Exercise instructions -> Set down, please, exactly the lines below that run from the line with "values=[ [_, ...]" to the line with "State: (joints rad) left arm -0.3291", both lines included.

Data records ->
______________________________

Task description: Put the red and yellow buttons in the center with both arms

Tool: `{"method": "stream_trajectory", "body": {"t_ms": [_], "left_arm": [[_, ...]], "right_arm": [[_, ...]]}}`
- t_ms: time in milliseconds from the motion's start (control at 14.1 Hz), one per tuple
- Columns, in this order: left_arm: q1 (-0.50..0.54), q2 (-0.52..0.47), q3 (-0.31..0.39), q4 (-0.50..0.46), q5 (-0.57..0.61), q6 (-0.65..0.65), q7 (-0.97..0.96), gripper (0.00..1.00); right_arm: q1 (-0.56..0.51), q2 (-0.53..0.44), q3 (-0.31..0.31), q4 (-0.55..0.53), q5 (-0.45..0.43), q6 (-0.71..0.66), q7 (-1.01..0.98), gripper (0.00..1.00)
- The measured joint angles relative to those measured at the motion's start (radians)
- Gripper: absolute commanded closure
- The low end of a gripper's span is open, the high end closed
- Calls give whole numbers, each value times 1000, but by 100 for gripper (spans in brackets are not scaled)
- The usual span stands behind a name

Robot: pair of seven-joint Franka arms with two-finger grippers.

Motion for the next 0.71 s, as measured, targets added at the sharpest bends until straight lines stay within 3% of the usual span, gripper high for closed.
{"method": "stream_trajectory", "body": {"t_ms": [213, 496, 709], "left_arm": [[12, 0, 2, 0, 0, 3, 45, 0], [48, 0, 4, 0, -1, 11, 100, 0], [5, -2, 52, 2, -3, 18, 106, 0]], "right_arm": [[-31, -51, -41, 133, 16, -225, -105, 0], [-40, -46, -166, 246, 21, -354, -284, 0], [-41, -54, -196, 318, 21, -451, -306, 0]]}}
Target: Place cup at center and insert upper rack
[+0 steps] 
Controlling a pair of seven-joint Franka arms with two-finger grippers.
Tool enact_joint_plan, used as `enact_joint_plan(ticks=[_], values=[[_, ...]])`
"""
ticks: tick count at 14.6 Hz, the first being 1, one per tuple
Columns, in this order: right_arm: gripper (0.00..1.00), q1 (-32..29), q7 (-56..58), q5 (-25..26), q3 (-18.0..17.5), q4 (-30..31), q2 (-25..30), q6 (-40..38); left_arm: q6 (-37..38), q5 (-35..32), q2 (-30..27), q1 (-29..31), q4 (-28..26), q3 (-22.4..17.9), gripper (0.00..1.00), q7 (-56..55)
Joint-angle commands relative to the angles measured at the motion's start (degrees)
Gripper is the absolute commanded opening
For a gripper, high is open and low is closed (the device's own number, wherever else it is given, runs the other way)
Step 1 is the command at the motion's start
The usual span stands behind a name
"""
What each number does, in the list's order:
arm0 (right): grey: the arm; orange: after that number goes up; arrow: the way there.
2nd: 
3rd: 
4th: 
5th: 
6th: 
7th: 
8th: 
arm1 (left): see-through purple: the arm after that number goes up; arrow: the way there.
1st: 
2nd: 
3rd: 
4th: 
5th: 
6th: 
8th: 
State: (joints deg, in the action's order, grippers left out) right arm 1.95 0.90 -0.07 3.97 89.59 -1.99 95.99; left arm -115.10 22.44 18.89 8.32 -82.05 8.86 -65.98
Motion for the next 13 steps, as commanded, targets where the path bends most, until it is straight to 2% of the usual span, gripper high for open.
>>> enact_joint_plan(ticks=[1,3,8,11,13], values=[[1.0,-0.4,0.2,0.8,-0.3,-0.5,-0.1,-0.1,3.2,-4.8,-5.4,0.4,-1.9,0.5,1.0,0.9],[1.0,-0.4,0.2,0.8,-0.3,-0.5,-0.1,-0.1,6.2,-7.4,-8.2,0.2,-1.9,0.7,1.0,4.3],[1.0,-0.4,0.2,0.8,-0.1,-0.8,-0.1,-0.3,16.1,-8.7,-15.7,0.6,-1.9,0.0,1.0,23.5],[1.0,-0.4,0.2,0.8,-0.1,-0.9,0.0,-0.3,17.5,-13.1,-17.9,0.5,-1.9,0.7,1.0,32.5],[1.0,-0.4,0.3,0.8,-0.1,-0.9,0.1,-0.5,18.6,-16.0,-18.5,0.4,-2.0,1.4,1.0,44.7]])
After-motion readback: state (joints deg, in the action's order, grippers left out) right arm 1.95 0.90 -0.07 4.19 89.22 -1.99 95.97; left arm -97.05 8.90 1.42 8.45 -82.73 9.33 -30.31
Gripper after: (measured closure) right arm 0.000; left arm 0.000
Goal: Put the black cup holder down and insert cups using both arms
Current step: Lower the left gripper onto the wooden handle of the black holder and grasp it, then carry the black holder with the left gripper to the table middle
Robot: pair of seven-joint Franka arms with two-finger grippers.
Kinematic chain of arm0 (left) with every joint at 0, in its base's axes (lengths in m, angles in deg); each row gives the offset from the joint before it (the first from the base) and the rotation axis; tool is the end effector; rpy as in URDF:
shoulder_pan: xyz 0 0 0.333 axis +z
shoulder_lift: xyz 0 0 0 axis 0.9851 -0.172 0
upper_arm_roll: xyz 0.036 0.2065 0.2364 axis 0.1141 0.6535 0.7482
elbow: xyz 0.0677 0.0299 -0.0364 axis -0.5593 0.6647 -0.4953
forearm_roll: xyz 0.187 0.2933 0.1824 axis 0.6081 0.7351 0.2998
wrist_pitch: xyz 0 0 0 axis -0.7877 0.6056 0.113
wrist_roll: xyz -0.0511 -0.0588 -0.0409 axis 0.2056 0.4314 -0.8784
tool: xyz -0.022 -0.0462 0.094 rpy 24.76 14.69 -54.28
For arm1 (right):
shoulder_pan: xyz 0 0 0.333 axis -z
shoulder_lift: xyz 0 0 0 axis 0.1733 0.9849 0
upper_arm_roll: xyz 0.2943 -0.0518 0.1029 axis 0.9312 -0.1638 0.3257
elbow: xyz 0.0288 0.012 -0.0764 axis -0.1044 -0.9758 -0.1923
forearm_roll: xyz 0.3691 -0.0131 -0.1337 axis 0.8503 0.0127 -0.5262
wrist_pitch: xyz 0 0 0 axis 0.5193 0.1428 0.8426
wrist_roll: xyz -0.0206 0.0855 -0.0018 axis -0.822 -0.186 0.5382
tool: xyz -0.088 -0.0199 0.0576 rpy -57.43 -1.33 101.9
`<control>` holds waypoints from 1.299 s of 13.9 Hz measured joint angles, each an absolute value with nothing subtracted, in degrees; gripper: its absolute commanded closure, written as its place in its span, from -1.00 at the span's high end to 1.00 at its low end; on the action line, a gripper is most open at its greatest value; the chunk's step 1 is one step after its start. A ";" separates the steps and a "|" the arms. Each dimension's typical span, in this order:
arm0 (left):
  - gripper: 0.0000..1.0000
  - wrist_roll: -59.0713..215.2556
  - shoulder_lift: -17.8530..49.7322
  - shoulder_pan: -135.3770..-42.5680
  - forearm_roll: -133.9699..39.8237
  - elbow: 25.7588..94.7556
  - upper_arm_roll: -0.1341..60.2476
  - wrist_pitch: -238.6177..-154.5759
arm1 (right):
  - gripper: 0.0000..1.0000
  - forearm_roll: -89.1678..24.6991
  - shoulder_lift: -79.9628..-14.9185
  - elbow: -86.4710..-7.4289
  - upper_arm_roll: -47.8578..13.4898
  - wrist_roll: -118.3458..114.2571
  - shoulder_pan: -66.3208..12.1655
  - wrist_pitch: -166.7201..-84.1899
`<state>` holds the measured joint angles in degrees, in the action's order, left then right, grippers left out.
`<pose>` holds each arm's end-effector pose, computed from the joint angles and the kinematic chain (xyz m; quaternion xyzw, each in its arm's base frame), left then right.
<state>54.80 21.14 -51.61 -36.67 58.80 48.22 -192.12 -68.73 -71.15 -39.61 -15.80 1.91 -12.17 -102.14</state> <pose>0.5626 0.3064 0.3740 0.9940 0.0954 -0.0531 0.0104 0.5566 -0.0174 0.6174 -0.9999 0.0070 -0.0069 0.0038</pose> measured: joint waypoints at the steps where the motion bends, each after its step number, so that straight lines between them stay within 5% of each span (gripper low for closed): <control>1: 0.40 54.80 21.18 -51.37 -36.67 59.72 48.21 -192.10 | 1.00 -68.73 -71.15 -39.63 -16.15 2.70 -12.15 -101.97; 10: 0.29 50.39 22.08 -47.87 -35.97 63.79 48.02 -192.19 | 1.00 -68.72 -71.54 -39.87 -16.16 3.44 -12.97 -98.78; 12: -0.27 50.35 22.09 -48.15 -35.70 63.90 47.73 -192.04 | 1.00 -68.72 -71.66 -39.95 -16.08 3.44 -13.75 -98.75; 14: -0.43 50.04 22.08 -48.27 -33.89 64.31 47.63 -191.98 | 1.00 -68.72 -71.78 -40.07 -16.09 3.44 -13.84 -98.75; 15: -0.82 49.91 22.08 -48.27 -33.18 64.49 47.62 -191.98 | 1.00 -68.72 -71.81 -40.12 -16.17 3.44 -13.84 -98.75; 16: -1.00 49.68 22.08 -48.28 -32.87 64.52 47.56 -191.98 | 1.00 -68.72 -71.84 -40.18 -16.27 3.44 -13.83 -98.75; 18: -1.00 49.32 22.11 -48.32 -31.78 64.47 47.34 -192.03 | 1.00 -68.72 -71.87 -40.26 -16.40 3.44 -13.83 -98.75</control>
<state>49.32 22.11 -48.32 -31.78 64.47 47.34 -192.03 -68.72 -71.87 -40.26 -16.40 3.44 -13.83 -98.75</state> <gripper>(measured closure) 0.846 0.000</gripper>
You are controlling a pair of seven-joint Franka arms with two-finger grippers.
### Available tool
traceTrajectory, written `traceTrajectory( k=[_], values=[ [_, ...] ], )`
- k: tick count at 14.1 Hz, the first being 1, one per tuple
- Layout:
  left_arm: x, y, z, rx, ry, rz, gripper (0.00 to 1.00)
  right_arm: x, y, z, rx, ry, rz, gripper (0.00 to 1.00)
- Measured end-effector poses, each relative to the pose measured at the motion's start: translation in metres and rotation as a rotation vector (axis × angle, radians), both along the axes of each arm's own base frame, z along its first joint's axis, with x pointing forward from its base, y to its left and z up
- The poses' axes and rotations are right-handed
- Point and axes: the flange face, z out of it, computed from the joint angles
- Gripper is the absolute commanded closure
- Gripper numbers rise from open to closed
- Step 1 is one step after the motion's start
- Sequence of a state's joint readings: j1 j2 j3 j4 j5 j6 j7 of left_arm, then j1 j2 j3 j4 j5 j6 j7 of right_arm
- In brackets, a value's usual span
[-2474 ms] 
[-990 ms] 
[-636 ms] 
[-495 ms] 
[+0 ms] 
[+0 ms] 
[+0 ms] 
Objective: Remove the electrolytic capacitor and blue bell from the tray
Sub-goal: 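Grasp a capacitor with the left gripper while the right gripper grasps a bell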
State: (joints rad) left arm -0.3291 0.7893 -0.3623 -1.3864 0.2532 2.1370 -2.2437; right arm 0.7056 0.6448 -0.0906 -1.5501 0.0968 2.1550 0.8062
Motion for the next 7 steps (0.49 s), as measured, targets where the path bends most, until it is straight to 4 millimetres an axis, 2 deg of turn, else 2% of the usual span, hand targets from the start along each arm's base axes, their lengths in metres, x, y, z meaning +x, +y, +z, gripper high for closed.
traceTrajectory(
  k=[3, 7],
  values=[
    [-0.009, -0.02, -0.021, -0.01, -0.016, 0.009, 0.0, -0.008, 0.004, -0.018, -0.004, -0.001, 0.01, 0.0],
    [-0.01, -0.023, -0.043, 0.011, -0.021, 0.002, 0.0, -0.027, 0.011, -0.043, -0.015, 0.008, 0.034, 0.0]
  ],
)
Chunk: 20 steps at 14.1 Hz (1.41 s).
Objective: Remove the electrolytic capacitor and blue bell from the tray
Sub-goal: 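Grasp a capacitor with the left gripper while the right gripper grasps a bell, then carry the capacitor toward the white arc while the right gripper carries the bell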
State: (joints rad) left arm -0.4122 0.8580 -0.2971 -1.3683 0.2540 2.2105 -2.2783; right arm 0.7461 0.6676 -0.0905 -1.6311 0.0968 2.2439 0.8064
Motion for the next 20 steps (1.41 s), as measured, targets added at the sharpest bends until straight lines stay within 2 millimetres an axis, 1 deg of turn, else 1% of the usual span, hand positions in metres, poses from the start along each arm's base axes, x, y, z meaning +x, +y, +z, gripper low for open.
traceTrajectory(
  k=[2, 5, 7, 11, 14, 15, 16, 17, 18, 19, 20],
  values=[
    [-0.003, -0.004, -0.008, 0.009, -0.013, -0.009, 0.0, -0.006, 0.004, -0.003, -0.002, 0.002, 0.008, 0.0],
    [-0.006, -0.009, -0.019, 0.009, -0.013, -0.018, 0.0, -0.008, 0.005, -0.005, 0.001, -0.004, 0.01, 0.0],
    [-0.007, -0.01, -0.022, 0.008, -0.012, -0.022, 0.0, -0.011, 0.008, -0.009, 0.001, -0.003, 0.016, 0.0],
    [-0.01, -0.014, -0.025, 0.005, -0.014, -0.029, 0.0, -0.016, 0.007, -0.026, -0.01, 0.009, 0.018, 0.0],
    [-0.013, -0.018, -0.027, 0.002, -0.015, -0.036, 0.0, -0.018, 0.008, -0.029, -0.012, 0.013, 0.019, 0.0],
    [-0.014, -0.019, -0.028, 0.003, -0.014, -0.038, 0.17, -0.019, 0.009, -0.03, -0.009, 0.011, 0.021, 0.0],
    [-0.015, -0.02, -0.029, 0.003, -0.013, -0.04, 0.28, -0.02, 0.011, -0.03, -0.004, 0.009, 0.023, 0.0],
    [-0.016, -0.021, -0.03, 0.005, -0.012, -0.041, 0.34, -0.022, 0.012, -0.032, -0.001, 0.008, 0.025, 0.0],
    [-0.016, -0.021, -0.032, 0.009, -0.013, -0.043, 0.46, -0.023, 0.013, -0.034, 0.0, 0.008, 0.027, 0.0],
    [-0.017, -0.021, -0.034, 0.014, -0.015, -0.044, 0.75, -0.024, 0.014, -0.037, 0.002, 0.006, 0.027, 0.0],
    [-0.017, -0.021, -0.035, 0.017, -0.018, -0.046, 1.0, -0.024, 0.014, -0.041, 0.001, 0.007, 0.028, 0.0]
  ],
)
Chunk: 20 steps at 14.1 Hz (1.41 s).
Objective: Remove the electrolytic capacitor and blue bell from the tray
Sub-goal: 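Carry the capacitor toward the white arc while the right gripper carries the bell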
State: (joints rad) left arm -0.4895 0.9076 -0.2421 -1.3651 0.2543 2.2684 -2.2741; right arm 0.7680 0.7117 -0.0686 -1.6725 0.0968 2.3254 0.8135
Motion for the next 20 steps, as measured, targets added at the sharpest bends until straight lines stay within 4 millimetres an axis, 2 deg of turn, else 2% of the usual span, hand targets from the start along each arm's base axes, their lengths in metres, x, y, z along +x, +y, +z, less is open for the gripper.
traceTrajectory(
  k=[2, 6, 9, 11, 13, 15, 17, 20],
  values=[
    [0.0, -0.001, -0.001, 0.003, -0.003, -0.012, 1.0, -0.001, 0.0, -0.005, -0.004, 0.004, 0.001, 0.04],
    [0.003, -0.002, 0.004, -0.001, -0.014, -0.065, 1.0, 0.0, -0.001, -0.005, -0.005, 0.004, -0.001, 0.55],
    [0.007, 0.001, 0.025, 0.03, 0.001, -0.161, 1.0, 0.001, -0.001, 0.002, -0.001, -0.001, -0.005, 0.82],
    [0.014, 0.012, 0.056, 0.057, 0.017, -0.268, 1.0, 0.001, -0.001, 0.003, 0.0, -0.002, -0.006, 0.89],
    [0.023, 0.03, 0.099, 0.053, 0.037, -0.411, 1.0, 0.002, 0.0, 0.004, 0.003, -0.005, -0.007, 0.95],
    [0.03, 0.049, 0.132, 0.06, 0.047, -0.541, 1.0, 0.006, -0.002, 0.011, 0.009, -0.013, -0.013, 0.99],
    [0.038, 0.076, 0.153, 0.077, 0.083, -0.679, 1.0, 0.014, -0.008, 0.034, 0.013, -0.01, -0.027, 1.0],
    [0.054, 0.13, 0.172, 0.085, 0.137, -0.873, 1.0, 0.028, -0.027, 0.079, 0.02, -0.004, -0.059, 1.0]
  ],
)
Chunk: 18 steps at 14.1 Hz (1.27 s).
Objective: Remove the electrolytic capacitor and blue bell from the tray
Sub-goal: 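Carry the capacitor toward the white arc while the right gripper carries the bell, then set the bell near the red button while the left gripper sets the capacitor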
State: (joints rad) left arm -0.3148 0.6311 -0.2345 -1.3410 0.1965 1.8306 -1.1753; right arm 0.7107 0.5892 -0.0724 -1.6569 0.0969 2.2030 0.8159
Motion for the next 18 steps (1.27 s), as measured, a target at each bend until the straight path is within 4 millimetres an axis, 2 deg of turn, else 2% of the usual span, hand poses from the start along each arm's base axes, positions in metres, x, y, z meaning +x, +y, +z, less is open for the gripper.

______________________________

Exercise result ->
traceTrajectory, written `traceTrajectory( k=[_], values=[ [_, ...] ], )`
- k: tick count at 14.1 Hz, the first being 1, one per tuple
- Layout:
  left_arm: x, y, z, rx, ry, rz, gripper (0.00 to 1.00)
  right_arm: x, y, z, rx, ry, rz, gripper (0.00 to 1.00)
- Measured end-effector poses, each relative to the pose measured at the motion's start: translation in metres and rotation as a rotation vector (axis × angle, radians), both along the axes of each arm's own base frame, z along its first joint's axis, with x pointing forward from its base, y to its left and z up
- The poses' axes and rotations are right-handed
- Point and axes: the flange face, z out of it, computed from the joint angles
- Gripper is the absolute commanded closure
- Gripper numbers rise from open to closed
- Step 1 is one step after the motion's start
- Sequence of a state's joint readings: j1 j2 j3 j4 j5 j6 j7 of left_arm, then j1 j2 j3 j4 j5 j6 j7 of right_arm
- In brackets, a value's usual span
[-2474 ms] 
[-990 ms] 
[-636 ms] 
[-495 ms] 
[+0 ms] 
[+0 ms] 
[+0 ms] 
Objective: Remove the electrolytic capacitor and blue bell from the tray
Sub-goal: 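Grasp a capacitor with the left gripper while the right gripper grasps a bell
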State: (joints rad) left arm -0.3291 0.7893 -0.3623 -1.3864 0.2532 2.1370 -2.2437; right arm 0.7056 0.6448 -0.0906 -1.5501 0.0968 2.1550 0.8062

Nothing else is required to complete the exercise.